Inventive Principle:
Principle #6Universality (Multi-functionality)

Data Source

PatentUS20250322515A1Endoscopy support apparatus, method of operating endoscopy support apparatus, and storage medium
Publication Date: 2025.10.16 OLYMPUS MEDICAL SYST CORP
  • US20250322515A1 patent drawing
  • US20250322515A1 patent drawing
  • US20250322515A1 patent drawing

AI summary

An endoscopy support apparatus includes a memory and a processor.

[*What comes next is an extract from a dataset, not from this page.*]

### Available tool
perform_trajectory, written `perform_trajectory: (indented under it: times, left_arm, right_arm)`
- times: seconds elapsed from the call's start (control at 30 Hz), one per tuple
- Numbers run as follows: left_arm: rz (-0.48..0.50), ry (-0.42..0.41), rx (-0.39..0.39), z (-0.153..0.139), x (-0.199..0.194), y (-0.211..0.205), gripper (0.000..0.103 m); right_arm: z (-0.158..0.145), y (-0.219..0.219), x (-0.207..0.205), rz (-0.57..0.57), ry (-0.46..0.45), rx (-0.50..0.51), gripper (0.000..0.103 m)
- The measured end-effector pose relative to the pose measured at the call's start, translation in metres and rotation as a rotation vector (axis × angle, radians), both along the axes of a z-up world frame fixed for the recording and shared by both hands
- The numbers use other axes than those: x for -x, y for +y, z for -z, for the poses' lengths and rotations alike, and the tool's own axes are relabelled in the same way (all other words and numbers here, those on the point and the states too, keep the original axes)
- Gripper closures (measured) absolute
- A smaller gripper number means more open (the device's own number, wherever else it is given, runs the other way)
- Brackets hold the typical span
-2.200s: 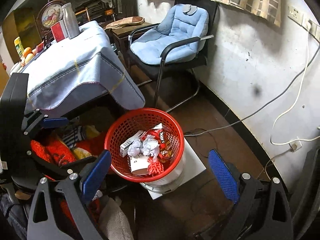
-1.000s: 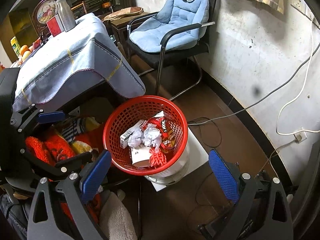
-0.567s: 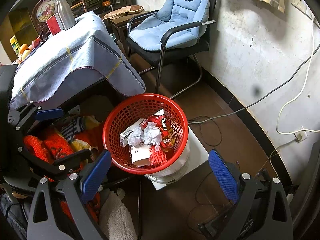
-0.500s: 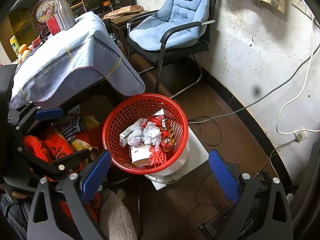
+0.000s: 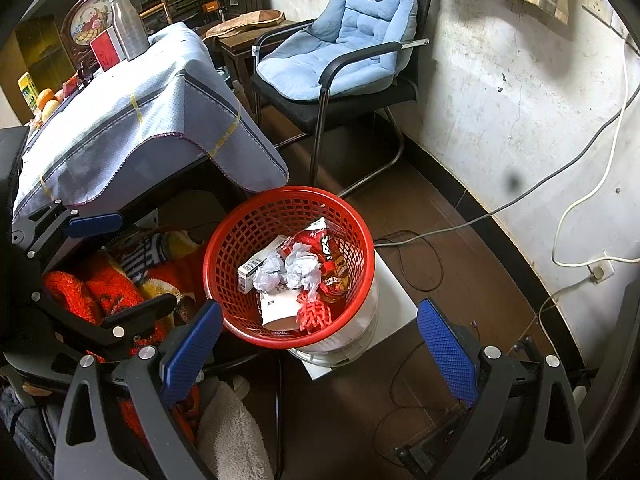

The processor is configured to access the memory that stores: a learned model learned by a learning data set in which a name of a part, a visual field direction, and an axis direction are annotated to each of a plurality of endoscopic image; and a name of at least one target part and a positional relationship of a plurality of parts, and the processor inputs a picked-up image into the learned model, to thereby infer the name of the part, the visual field direction, and the axis direction, in the picked-up image, and outputs a direction of the target part in the picked-up image, based on the positional relationship of the plurality of parts, and the name of the part, the visual field direction, and the axis direction, in the picked-up image, which have been inferred.